● **Your task**: Pull from the data below each line where the word "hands" occurs, and copy it.

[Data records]
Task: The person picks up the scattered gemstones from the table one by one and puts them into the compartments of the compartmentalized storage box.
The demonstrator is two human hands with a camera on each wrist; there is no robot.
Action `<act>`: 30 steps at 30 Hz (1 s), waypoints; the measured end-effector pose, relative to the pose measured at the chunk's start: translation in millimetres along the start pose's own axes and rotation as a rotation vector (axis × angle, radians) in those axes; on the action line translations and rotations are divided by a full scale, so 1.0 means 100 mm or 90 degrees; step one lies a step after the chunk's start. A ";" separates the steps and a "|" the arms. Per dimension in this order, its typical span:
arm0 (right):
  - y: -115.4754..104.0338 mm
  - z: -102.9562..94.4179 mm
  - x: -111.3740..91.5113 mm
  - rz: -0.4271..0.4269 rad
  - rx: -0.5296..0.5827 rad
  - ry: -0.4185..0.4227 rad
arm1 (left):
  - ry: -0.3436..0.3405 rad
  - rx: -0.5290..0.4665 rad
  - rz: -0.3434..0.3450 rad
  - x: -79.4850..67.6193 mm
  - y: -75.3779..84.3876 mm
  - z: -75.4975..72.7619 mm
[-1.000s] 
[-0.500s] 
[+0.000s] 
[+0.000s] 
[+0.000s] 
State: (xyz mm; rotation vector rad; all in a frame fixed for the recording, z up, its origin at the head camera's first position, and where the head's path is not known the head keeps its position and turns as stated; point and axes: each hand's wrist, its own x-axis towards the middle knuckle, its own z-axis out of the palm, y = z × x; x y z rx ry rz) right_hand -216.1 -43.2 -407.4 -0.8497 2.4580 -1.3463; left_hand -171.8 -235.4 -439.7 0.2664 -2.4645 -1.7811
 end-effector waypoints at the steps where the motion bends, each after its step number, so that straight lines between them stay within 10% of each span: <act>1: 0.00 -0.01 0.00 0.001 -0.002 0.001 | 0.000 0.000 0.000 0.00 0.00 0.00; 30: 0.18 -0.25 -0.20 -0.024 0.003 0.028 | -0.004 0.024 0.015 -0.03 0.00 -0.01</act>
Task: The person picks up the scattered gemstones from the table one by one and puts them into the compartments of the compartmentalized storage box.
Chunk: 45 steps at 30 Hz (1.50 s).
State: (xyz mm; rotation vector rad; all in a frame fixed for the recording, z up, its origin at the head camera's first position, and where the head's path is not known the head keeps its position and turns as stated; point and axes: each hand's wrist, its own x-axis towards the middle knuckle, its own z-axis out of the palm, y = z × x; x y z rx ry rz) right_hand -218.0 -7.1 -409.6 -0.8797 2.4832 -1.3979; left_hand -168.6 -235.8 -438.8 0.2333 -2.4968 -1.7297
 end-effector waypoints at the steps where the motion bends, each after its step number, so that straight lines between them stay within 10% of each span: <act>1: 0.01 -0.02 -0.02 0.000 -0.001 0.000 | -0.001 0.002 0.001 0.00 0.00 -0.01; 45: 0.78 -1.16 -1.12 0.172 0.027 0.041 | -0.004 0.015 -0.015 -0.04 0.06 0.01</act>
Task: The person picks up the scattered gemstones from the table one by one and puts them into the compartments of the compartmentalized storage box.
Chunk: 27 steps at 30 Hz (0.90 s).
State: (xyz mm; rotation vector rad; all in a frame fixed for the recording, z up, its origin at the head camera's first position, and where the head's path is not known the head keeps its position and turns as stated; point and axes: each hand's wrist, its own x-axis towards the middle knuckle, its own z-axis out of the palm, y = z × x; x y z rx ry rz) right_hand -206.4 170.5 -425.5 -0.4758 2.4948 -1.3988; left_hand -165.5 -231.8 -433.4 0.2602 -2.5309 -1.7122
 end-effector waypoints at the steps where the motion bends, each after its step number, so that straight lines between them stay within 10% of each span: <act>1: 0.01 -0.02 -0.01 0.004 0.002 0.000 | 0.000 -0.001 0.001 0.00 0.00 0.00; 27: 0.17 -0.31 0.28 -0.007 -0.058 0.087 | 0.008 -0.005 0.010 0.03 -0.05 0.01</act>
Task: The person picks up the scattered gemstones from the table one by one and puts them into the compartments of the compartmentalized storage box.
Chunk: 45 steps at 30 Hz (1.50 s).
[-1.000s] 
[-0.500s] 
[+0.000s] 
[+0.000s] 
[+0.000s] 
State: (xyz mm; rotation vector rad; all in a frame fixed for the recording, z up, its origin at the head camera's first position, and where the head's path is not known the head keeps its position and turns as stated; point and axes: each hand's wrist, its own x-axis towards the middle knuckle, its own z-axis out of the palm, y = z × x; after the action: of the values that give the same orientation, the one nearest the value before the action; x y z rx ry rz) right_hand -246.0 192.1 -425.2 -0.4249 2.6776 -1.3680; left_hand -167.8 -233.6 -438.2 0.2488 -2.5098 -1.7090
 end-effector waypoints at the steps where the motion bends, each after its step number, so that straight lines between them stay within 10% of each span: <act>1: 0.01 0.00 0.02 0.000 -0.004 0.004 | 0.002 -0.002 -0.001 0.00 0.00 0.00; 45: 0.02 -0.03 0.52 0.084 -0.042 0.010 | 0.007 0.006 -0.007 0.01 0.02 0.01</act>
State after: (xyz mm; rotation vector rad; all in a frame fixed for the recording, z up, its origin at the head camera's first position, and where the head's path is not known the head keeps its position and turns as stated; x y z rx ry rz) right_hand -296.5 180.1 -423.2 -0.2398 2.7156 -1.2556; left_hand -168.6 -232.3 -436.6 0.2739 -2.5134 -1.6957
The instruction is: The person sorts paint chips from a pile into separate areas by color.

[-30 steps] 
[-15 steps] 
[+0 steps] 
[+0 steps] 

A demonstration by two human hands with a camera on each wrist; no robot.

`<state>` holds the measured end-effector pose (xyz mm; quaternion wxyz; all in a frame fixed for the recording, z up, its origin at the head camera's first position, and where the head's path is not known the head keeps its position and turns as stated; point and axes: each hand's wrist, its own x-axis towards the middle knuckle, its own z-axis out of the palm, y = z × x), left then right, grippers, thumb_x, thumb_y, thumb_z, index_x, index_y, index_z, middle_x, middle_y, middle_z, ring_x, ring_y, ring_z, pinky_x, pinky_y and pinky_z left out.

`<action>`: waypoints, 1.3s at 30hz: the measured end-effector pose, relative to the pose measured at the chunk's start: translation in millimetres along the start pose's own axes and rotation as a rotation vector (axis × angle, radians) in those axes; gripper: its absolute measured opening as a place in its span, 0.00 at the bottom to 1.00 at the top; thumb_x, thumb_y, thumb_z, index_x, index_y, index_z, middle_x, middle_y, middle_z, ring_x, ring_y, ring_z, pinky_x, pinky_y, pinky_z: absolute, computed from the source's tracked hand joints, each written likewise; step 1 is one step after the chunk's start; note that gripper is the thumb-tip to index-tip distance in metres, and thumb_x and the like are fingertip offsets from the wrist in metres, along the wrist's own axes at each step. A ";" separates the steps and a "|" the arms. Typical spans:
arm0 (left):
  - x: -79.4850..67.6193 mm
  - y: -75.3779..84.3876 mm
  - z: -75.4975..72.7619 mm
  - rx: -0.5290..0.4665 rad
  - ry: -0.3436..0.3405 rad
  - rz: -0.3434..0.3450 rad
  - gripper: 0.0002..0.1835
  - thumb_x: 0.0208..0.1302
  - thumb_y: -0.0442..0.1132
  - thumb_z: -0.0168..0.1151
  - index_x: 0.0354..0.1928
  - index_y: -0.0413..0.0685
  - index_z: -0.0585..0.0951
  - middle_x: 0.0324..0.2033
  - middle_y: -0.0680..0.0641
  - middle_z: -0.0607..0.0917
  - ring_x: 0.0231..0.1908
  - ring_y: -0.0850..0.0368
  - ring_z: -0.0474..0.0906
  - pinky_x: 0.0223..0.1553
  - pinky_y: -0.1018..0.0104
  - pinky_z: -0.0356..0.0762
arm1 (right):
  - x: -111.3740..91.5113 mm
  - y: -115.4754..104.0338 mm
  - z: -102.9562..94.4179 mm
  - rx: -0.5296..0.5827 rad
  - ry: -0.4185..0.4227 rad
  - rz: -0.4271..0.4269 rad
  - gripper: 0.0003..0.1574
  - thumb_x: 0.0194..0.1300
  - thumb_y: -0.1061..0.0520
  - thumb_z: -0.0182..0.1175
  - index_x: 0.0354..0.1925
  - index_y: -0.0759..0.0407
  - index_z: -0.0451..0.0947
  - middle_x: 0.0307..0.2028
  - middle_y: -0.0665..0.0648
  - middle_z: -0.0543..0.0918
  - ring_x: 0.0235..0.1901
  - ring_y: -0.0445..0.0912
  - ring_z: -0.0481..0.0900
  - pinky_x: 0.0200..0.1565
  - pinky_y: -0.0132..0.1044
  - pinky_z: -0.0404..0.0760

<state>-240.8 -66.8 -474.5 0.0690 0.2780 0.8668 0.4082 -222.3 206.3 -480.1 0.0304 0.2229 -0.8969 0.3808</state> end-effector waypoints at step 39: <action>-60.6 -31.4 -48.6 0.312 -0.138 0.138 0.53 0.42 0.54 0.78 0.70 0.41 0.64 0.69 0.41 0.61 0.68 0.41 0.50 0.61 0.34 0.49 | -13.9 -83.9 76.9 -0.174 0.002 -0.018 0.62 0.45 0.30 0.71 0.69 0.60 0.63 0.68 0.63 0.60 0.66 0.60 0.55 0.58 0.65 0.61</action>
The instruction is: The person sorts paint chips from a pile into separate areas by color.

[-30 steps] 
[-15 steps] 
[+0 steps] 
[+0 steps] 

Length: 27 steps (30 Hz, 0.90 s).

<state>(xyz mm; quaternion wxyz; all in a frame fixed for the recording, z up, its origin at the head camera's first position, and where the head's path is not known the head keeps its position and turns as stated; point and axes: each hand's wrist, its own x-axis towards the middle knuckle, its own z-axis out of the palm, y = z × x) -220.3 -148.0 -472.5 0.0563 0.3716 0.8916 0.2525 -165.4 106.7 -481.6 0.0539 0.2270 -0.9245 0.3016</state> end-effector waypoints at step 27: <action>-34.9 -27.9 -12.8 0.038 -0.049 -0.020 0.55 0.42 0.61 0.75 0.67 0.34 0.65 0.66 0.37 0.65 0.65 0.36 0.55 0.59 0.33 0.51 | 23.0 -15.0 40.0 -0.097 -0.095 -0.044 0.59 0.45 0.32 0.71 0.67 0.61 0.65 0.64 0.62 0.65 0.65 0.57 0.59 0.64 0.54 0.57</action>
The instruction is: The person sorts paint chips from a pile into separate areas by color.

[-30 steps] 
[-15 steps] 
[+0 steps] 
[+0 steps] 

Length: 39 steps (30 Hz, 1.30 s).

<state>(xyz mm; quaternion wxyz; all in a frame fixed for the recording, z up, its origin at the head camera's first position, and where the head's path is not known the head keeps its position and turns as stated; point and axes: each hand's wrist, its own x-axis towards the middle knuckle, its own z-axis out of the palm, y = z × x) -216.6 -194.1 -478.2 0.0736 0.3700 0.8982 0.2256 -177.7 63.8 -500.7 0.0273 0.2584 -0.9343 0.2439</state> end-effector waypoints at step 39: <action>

● **Answer for the task**:
The demonstrator is two human hands with a camera on each wrist; there is no robot.
A demonstration by two human hands with a camera on each wrist; no robot.

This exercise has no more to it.